### THE PROBLEM
Copy out the whole listing exactly as written, leaving the pictures behind.

### INFORMATION SHOWN
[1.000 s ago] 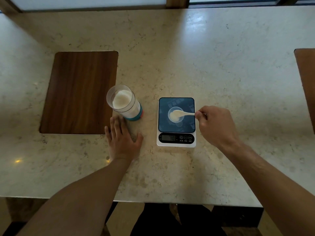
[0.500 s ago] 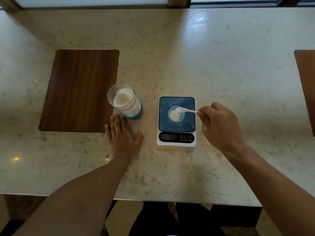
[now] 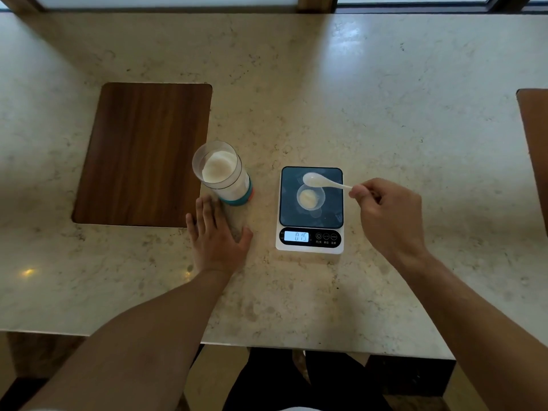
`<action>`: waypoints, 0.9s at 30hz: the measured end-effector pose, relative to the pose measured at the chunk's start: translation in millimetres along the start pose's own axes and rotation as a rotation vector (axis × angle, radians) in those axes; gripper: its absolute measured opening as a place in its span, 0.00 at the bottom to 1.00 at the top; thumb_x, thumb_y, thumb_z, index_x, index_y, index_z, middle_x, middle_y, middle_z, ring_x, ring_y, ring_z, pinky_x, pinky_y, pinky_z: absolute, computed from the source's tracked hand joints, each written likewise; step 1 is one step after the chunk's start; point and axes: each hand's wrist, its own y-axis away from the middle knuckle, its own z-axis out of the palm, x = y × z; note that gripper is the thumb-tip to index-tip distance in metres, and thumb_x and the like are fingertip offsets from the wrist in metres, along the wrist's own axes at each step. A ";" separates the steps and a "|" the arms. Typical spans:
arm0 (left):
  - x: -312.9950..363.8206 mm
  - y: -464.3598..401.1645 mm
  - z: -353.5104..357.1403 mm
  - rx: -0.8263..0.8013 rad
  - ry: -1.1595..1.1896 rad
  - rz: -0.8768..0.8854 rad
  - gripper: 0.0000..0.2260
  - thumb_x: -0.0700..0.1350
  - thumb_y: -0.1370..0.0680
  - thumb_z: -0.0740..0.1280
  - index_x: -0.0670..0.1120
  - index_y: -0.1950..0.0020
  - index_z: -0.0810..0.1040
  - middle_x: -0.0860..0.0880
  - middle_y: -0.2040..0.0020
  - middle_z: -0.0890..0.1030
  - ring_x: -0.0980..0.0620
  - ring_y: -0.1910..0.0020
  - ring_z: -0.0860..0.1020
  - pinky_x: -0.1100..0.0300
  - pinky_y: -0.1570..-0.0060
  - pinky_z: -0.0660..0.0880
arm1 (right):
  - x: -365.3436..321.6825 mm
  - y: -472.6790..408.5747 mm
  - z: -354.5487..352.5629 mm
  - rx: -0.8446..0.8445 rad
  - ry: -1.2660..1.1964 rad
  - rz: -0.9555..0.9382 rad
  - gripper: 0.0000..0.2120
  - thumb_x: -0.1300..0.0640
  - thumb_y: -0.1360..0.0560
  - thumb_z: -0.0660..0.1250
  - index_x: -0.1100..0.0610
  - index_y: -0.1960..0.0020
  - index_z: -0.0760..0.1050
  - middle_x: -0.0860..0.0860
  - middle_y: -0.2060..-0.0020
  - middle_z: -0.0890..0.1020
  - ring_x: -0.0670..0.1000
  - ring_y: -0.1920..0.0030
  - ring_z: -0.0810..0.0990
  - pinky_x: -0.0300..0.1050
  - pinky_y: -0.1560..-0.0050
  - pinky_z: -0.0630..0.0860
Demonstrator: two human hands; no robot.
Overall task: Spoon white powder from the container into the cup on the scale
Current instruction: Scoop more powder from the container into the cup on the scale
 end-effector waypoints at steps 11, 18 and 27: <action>0.7 0.3 0.2 0.027 0.042 0.000 0.42 0.66 0.24 0.55 0.41 0.18 0.51 0.40 0.18 0.56 0.44 0.18 0.49 0.42 0.21 0.44 | -75.4 -12.8 10.3 -0.110 -0.414 0.048 0.10 0.55 0.20 0.65 0.53 0.57 0.83 0.48 0.68 0.82 0.45 0.71 0.77 0.41 0.71 0.73; -0.4 -0.5 0.9 0.012 0.023 -0.001 0.43 0.67 0.24 0.53 0.41 0.18 0.53 0.41 0.18 0.55 0.44 0.18 0.49 0.42 0.21 0.45 | -115.8 -26.1 33.8 -0.201 -0.281 -0.093 0.11 0.57 0.21 0.66 0.61 0.56 0.84 0.43 0.76 0.73 0.42 0.77 0.68 0.34 0.72 0.64; -4.5 -2.2 7.1 0.044 0.042 0.028 0.42 0.65 0.26 0.58 0.41 0.19 0.53 0.39 0.19 0.60 0.42 0.19 0.53 0.39 0.22 0.49 | -137.8 -36.8 58.8 -0.221 0.053 -0.296 0.11 0.55 0.20 0.63 0.57 0.55 0.83 0.48 0.64 0.82 0.46 0.67 0.76 0.35 0.65 0.68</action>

### EXPECTED ANSWER
[1.000 s ago] 
[0.500 s ago] 
[now] 
`<action>`: waypoints, 0.9s at 30hz: the measured end-effector pose, relative to the pose measured at the chunk's start: translation in millimetres along the start pose's own axes and rotation as a rotation vector (axis × angle, radians) in those axes; gripper: its absolute measured opening as a place in its span, 0.00 at the bottom to 1.00 at the top; thumb_x, thumb_y, thumb_z, index_x, index_y, index_z, middle_x, middle_y, middle_z, ring_x, ring_y, ring_z, pinky_x, pinky_y, pinky_z: absolute, computed from the source's tracked hand joints, each written likewise; step 1 is one step after the chunk's start; point and axes: each hand's wrist, its own y-axis away from the middle knuckle, its own z-axis out of the palm, x = y × z; note that gripper is the thumb-tip to index-tip distance in metres, and thumb_x and the like are fingertip offsets from the wrist in metres, along the wrist's own axes at each step. A ";" separates the steps and a "|" the arms. Typical spans:
arm0 (left):
  - x: -312.9950..363.8206 mm
  - y: -464.3598..401.1645 mm
  - z: -353.5104..357.1403 mm
  - rx: -0.8263..0.8013 rad
  - ry: -1.1595..1.1896 rad
  - rz: -0.8768..0.8854 rad
  - gripper: 0.0000..0.2260
  - thumb_x: -0.0700..0.1350
  - thumb_y: -0.1370..0.0680
  - thumb_z: -0.0740..0.1280
  - index_x: -0.0670..0.1120
  - index_y: -0.1950..0.0020
  - index_z: -0.0810..0.1040
  - middle_x: -0.0860..0.0880
  - middle_y: -0.2040..0.0020
  - middle_z: -0.0890..0.1030
  - ring_x: -0.0980..0.0620
  - ring_y: -0.1910..0.0020
  - ring_z: -0.0860..0.1020
  - pinky_x: -0.1100..0.0300
  - pinky_y: -0.1570..-0.0060
  - pinky_z: -0.0660..0.0880
arm1 (right):
  - x: -365.3436..321.6825 mm
  - y: -472.6790..408.5747 mm
  - z: -354.5487..352.5629 mm
  - rx: -0.8446..0.8445 rad
  - ry: -1.2660..1.1964 rad
  - rz: -0.9555..0.9382 rad
  - gripper: 0.0000..0.2120
  - thumb_x: -0.1300..0.0640
  - thumb_y: -0.1360..0.0560
  - thumb_z: -0.0660..0.1250
  - index_x: -0.1100..0.0610
  - index_y: -0.1960..0.0020
  - index_z: -0.0760..0.1050
  - middle_x: -0.0860..0.0860
  - middle_y: -0.2060..-0.0020
  - middle_z: -0.0890..0.1020
  - ring_x: -0.0670..0.1000
  - ring_y: -0.1920..0.0030
  - ring_z: -0.0810..0.0990
  - pinky_x: -0.0300..0.1050
  - pinky_y: -0.1560..-0.0050
  - pinky_z: -0.0630..0.0860
Demonstrator: two human hands; no robot.
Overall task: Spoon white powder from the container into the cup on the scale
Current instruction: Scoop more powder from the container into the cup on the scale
 end-effector waypoints at steps 11, 18 and 27: <action>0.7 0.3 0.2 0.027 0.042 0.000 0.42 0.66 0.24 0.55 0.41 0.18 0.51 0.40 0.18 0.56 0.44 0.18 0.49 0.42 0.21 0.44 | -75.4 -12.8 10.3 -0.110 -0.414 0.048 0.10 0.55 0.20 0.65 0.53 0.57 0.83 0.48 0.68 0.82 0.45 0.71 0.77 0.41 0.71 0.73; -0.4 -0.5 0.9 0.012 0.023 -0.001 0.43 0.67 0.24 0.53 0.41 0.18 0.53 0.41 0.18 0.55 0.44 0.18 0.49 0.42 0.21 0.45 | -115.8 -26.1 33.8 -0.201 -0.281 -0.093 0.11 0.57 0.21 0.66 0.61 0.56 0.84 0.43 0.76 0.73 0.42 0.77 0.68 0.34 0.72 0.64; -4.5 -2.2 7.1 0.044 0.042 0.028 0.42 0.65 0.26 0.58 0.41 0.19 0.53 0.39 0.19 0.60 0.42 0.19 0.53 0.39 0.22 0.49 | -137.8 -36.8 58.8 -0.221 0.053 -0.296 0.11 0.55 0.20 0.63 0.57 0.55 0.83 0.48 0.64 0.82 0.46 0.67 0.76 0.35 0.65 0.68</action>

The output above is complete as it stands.